Could you copy every line of the data that contains the word "phone"?

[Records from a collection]
====================
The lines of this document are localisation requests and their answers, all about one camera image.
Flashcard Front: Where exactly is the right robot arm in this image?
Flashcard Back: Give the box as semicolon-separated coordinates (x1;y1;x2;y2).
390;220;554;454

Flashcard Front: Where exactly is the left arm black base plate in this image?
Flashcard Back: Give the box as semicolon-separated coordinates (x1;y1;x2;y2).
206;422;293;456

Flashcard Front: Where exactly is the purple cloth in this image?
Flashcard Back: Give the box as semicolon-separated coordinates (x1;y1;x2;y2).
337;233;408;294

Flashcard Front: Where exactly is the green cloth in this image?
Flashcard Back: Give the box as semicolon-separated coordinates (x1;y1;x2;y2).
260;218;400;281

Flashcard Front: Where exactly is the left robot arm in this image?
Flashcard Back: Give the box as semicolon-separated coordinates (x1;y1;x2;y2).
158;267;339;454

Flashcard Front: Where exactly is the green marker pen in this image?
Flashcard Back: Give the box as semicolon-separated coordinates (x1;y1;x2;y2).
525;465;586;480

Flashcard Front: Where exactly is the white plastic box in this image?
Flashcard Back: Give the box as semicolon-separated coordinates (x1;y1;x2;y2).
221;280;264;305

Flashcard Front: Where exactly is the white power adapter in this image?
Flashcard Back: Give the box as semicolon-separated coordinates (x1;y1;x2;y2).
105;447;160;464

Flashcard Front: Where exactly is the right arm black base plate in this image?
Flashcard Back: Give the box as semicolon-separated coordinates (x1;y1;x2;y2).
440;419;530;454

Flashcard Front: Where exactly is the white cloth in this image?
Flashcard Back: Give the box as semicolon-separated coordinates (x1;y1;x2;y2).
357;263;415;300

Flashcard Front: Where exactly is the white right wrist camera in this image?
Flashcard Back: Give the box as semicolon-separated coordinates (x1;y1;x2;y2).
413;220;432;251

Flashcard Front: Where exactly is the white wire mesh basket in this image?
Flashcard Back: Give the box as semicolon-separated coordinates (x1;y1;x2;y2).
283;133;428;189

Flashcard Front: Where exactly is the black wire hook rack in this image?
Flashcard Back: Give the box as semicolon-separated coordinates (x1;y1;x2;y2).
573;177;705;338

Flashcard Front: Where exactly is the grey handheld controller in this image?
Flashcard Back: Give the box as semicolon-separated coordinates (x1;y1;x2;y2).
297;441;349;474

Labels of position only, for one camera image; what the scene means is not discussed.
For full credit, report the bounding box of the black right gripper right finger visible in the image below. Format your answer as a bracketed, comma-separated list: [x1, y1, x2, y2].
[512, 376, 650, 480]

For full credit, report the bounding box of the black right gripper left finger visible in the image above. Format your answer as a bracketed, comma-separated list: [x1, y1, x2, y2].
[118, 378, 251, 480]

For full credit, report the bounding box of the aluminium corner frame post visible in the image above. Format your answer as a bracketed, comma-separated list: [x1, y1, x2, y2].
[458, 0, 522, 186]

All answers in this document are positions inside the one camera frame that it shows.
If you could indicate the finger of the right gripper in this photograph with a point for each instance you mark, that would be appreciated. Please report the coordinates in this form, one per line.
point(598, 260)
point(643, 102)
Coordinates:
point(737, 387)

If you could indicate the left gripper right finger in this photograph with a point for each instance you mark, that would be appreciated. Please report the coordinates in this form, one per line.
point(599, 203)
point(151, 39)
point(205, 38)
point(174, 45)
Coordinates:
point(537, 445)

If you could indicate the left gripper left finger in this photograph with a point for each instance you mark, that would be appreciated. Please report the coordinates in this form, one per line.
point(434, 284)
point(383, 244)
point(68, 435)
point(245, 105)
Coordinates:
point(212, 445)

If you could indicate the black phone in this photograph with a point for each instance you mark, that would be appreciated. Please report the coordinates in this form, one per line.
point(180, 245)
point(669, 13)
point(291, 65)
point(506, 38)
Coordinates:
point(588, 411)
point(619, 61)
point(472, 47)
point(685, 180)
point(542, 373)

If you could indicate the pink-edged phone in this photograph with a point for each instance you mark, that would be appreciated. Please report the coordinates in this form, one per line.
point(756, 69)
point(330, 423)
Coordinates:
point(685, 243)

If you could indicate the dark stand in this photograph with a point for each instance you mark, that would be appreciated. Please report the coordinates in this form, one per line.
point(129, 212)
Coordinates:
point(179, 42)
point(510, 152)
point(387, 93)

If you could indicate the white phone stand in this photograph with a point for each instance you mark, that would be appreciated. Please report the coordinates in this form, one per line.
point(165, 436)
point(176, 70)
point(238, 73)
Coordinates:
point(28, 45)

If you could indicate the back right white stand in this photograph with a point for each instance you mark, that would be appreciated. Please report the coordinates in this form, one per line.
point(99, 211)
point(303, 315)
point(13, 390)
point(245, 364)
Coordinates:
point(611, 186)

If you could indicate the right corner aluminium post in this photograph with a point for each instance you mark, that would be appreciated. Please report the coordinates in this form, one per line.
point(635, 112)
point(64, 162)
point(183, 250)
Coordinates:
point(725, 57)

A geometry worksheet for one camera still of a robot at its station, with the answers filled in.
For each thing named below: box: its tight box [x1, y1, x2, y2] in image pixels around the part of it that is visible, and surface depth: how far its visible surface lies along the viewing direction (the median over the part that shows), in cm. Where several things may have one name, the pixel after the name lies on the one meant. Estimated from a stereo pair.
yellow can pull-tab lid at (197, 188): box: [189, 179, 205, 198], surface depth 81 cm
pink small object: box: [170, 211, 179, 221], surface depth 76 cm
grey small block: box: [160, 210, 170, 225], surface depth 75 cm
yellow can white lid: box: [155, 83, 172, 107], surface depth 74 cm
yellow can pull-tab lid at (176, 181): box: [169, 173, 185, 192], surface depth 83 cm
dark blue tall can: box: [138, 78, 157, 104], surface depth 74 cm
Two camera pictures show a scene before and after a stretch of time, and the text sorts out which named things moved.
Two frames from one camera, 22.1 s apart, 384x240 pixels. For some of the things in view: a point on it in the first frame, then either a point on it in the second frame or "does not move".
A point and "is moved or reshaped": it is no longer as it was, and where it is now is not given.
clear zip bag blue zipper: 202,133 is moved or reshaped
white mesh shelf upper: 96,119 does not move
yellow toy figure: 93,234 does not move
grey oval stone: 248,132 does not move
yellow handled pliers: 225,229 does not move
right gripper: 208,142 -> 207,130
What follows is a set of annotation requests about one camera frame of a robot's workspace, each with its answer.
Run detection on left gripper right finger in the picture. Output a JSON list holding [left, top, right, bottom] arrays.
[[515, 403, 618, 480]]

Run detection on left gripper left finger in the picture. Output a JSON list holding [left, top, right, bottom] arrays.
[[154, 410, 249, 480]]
====================
#### Task solution:
If you could indicate the black phone in this photograph with a point for each instance you mark, that would be appreciated. Please report the coordinates in this form, one per line.
If you could indicate the pink-edged phone in this photograph with a point for each instance you mark, that would be appreciated. Please report the coordinates in this form, one per line.
If you could indicate the white phone stand in this photograph with a point for each instance you mark, that would be appreciated. Please report the coordinates in this form, one per line.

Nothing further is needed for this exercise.